• **What to work on**
Reproduce every line of the listing below exactly.

• **Record set**

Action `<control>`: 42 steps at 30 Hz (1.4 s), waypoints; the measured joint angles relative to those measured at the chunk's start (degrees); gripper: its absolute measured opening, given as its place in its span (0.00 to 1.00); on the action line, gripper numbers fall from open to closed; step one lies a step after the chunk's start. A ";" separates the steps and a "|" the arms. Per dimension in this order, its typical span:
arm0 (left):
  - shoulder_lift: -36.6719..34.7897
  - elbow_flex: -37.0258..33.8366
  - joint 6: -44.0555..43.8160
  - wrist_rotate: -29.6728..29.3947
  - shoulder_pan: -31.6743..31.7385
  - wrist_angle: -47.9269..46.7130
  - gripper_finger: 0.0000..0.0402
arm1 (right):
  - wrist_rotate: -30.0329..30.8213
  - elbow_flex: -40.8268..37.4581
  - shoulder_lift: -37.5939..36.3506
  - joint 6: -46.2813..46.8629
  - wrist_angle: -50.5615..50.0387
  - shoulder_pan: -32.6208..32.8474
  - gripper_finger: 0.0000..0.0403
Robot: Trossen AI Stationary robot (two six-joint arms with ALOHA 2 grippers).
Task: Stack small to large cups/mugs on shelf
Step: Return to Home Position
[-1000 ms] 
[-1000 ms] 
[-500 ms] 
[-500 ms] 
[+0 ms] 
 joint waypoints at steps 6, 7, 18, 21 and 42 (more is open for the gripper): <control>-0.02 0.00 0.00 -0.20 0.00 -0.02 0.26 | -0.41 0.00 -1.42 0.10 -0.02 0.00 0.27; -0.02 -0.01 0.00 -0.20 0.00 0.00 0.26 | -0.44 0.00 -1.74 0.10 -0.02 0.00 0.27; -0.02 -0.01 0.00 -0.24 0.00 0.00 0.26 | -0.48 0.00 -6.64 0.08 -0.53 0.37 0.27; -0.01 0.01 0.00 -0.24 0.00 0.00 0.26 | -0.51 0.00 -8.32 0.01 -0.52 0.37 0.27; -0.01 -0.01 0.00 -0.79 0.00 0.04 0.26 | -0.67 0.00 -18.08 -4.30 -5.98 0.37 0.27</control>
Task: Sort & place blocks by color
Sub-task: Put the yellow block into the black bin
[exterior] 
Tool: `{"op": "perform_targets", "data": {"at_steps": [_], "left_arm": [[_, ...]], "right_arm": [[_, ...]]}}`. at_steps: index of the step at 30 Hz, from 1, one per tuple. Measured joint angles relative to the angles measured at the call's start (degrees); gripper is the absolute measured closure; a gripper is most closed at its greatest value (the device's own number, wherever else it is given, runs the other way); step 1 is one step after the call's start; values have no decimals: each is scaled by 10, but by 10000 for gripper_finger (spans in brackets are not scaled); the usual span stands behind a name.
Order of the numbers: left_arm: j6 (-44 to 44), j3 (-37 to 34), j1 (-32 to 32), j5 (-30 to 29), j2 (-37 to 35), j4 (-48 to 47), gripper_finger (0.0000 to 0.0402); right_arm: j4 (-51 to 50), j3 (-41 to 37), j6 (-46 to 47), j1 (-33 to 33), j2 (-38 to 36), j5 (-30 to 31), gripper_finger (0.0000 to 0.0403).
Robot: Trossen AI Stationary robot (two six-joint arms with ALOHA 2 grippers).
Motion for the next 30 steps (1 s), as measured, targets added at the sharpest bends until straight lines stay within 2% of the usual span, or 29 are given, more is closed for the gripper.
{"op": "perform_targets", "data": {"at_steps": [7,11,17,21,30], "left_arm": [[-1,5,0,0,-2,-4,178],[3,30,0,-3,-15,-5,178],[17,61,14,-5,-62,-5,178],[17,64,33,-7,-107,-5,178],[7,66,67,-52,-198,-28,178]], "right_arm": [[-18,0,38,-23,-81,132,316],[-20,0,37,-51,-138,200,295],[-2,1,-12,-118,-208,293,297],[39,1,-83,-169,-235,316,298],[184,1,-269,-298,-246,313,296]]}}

• **Answer**
Action `<control>`: 42 steps at 30 Hz (1.4 s), waypoints; the measured joint angles relative to those measured at the chunk's start (degrees); gripper: its absolute measured opening, given as its place in its span (0.00 to 1.00); on the action line, gripper numbers fall from open to closed; step one lies a step after the chunk's start. A ";" separates the steps and a "|" the arms. Per dimension in this order, its typical span:
arm0 (left):
  - shoulder_lift: -36.6719..34.7897
  - elbow_flex: -37.0258..33.8366
  - joint 6: -44.0555..43.8160
  - wrist_rotate: -29.6728..29.3947
  - shoulder_pan: -31.6743..31.7385
  - wrist_angle: -47.9269..46.7130
  - gripper_finger: 0.0000..0.0402
arm1 (right):
  - wrist_rotate: -30.0329..30.8213
  - elbow_flex: -40.8268..37.4581
  - shoulder_lift: -37.5939..36.3506
  - joint 6: -46.2813..46.8629
  - wrist_angle: -50.5615..50.0387
  - shoulder_pan: -32.6208..32.8474
  - gripper_finger: 0.0000..0.0403
Robot: Trossen AI Stationary robot (two six-joint arms with ALOHA 2 grippers).
Task: Stack small to large cups/mugs on shelf
Step: Return to Home Position
[-1000 ms] 
[-1000 ms] 
[-500 ms] 
[-500 ms] 
[+0 ms] 
 joint waypoints at steps 6, 7, 18, 21 and 42 (more is open for the gripper): <control>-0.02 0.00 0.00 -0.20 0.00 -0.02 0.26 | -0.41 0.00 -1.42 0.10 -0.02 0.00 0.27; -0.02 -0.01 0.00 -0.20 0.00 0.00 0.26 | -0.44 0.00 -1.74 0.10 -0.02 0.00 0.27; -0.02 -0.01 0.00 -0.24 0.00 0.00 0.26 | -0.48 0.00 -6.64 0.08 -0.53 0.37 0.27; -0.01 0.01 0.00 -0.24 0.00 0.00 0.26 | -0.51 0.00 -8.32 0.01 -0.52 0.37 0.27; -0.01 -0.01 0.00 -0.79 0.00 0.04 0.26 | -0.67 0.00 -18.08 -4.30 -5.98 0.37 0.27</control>
Task: Sort & place blocks by color
Sub-task: Put the yellow block into the black bin
[exterior] 
Tool: `{"op": "perform_targets", "data": {"at_steps": [_], "left_arm": [[_, ...]], "right_arm": [[_, ...]]}}`. at_steps: index of the step at 30 Hz, from 1, one per tuple. Measured joint angles relative to the angles measured at the call's start (degrees); gripper is the absolute measured closure; a gripper is most closed at its greatest value (the device's own number, wherever else it is given, runs the other way); step 1 is one step after the call's start; values have no decimals: each is scaled by 10, but by 10000 for gripper_finger (spans in brackets are not scaled); the usual span stands behind a name.
Order of the numbers: left_arm: j6 (-44 to 44), j3 (-37 to 34), j1 (-32 to 32), j5 (-30 to 29), j2 (-37 to 35), j4 (-48 to 47), gripper_finger (0.0000 to 0.0402); right_arm: j4 (-51 to 50), j3 (-41 to 37), j6 (-46 to 47), j1 (-33 to 33), j2 (-38 to 36), j5 (-30 to 31), gripper_finger (0.0000 to 0.0403).
Robot: Trossen AI Stationary robot (two six-joint arms with ALOHA 2 grippers).
Motion for the next 30 steps (1 s), as measured, targets added at the sharpest bends until straight lines stay within 2% of the usual span, or 29 are given, more is closed for the gripper.
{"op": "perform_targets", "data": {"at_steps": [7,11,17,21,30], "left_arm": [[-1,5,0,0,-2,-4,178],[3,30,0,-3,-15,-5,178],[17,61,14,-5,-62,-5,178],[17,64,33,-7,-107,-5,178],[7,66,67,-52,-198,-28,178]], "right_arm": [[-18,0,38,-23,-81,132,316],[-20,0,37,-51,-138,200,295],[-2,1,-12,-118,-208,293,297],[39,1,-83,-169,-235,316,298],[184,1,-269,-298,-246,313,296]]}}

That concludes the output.